* DIRECTIONS:
Your task is to repeat all of the data exactly while excluding the pictures.

* GIVEN INFORMATION:
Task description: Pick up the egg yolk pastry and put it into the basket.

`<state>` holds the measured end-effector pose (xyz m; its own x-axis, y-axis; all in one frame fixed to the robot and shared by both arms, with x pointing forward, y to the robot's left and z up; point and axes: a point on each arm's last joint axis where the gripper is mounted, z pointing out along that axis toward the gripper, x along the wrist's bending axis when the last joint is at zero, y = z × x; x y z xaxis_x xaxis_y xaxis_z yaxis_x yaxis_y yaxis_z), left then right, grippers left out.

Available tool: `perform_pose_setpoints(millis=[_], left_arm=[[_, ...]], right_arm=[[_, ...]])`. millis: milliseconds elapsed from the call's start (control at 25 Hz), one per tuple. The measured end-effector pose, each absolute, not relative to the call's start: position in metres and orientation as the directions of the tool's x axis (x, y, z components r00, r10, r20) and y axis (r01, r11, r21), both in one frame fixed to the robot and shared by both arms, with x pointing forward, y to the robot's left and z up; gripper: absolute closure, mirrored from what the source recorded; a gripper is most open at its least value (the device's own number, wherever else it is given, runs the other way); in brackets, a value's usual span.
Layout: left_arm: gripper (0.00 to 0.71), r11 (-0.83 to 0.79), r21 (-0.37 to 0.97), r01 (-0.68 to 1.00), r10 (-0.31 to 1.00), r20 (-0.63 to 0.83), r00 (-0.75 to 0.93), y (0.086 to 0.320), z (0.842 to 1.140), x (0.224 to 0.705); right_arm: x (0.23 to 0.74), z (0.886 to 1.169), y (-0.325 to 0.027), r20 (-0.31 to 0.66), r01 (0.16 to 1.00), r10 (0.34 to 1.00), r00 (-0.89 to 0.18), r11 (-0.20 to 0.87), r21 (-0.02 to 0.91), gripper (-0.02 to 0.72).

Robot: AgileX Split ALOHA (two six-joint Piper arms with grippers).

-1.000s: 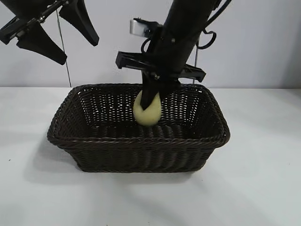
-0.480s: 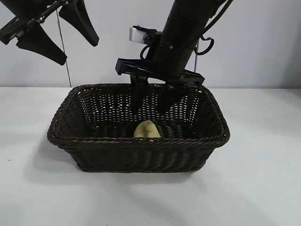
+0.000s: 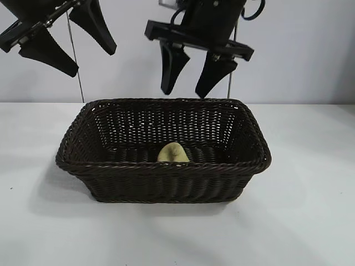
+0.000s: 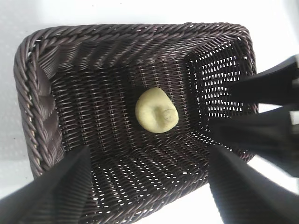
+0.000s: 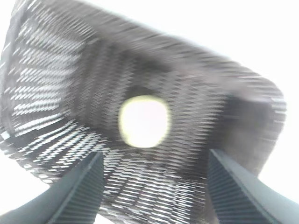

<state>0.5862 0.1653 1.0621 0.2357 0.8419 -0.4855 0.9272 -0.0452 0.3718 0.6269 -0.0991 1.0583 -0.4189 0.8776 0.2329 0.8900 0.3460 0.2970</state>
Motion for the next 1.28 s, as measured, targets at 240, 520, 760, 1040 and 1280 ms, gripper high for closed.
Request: perform_pose_setpoints(millis=[240,520,760,1040,1280], left_arm=[[0.196,-0.046,0.371,0.927,0.842,-0.486,0.236,0.165,1.062,0.586],[0.196,-0.046,0.371,0.927,0.842,-0.486,0.236,0.165,1.062,0.586],[0.196,-0.046,0.371,0.927,0.842,-0.485,0.236,0.165,1.062,0.586],[0.196,-0.046,0.371,0.927,0.842,-0.485,0.236,0.165,1.062,0.586],[0.196,-0.047,0.372,0.927,0.843,-0.484,0.236,0.165,1.062,0.586]], right_arm=[[0.634,1.086,-0.146,0.214,0.895,0.904,-0.370,0.285,0.344,0.237],[0.642,1.096,-0.186,0.191,0.906,0.936,-0.295,0.211,0.367,0.237],[0.643,1.096,-0.192,0.190,0.909,0.940,-0.283,0.200,0.367,0.237],[0.633,1.105,-0.197,0.150,0.901,0.947,-0.285,0.212,0.378,0.237],[0.611,1.100,-0.203,0.140,0.913,0.946,-0.293,0.233,0.335,0.237]])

* RESULT FOR THIS EXERCISE:
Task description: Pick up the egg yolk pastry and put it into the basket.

`<state>` holds the measured end-effector pose (xyz m; its own x-axis, y-axis; all in one frame fixed to the robot and shared by both arms, with x pointing forward, y to the robot's left and z up; point and axes: a point on each arm's last joint axis where the gripper is mounted, z pointing out along that axis toward the gripper, x along the wrist's bending axis when the last joint is at zero, y = z × x; x y z xaxis_x xaxis_y xaxis_z yaxis_x yaxis_y yaxis_z), left then right, grippers left out.

Available tool: `perform_pose_setpoints(millis=[_], left_arm=[[_, ...]], right_arm=[[_, ...]])`. millis: milliseconds elapsed from the call's start (control at 25 Hz), one per tuple. The measured end-effector pose, each absolute, not relative to the call's start: position in metres and orientation as the directions of the tool's x axis (x, y, z components r00, r10, r20) and y axis (r01, r11, r21), both in one frame fixed to the robot and shared by both arms, with x pointing forward, y to the robot's left and z up; gripper: absolute closure, mirrored from what the source recorded; a gripper is most open at its least value (the device's own number, wherever else it is given, runs the other way); in brackets, a value's usual span.
Layout: left_arm: gripper (0.00 to 0.71), r11 (-0.83 to 0.79), r21 (-0.37 to 0.97), r01 (-0.68 to 1.00), r10 (-0.31 to 1.00), r20 (-0.63 to 0.83), r00 (-0.75 to 0.93), y (0.086 to 0.320), z (0.842 to 1.140), x (0.224 to 0.705); right_arm: x (0.23 to 0.74), z (0.886 to 1.169), y (-0.325 to 0.027), r20 (-0.31 to 0.66), r01 (0.16 to 1.00), r10 (0.34 to 1.00), r00 (-0.89 to 0.18), r11 (-0.20 to 0.87), r21 (-0.02 to 0.91), gripper (-0.02 to 0.72).

Robot: AgileX Split ALOHA (two six-joint Piper arms with grippers).

-1.000s: 
-0.480s: 
+0.000s: 
+0.000s: 
+0.000s: 

<state>0.5862 0.1653 1.0621 0.2357 0.8419 -0.4855 0.9272 -0.0452 0.3718 0.6269 -0.0991 1.0583 -0.4189 0.8776 0.2329 0.8900 0.3460 0.2970</state>
Motion for the next 1.28 s, as measured, targets at 240, 520, 760, 1040 and 1280 ms, gripper high for closed.
Request: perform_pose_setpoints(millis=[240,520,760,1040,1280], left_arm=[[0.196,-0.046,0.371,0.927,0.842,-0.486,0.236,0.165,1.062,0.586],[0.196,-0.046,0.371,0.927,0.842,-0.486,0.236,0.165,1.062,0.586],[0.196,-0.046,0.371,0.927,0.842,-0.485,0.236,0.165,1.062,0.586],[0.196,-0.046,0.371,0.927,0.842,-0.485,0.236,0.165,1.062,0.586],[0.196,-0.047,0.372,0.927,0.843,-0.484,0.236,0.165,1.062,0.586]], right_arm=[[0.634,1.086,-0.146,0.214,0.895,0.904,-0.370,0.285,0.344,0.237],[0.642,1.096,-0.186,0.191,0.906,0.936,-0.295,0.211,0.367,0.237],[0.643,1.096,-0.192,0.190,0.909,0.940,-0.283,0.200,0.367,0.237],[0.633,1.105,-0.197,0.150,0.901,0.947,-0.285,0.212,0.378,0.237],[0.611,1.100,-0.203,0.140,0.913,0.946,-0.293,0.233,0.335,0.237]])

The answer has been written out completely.